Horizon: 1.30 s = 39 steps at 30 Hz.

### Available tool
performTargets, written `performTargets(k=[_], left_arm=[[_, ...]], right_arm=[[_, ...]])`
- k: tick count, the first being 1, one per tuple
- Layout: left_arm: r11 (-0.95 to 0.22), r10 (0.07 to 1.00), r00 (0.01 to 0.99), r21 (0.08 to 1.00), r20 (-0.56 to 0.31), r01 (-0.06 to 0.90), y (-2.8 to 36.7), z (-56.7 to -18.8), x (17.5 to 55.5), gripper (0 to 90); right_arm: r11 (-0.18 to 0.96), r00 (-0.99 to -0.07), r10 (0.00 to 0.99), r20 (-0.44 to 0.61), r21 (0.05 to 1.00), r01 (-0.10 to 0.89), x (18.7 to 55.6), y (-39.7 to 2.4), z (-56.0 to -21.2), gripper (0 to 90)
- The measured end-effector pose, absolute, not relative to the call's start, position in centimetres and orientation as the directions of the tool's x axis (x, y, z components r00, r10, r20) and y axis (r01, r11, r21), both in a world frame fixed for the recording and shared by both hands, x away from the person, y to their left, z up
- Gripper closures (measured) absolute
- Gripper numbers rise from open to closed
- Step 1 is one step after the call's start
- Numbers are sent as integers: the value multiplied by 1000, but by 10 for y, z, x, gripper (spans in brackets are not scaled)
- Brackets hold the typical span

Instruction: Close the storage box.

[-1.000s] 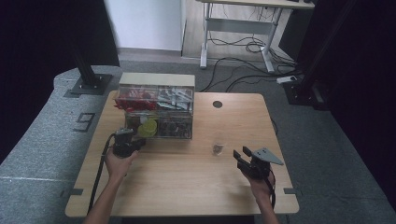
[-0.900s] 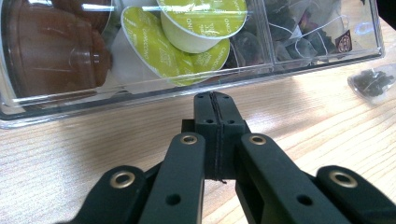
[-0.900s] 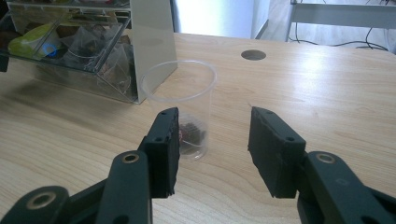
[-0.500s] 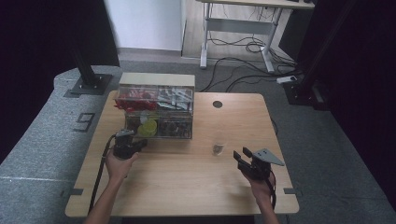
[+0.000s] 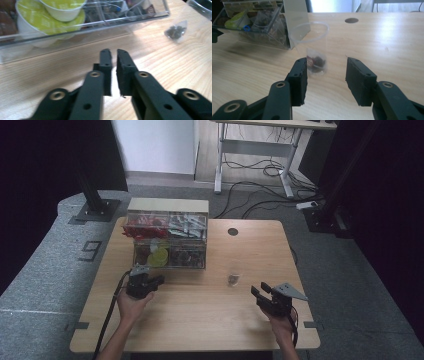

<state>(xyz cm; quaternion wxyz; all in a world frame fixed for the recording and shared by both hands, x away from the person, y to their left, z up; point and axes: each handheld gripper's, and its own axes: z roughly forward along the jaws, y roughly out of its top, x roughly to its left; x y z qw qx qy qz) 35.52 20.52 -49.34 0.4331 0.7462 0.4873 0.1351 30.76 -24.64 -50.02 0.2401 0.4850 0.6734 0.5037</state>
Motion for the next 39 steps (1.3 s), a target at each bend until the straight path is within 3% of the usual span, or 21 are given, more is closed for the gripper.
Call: performTargets(k=[5, 18, 23, 39], left_arm=[[-239, 820, 551, 781, -155, 576, 197, -503, 339, 640], [-234, 799, 568, 768, -197, 596, 199, -516, 310, 482], [-260, 801, 573, 764, -170, 590, 199, -523, 300, 455], [-239, 802, 561, 752, -203, 614, 198, -527, 309, 443]], right_arm=[[6, -391, 903, 179, 904, 427, 299, -257, -507, 494], [20, -324, 931, 169, 862, 507, 272, -282, -541, 442], [40, -315, 936, 154, 844, 534, 268, -285, -549, 421], [80, -313, 943, 113, 837, 542, 271, -278, -550, 407]])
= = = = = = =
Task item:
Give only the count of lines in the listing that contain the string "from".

Exercise result:
3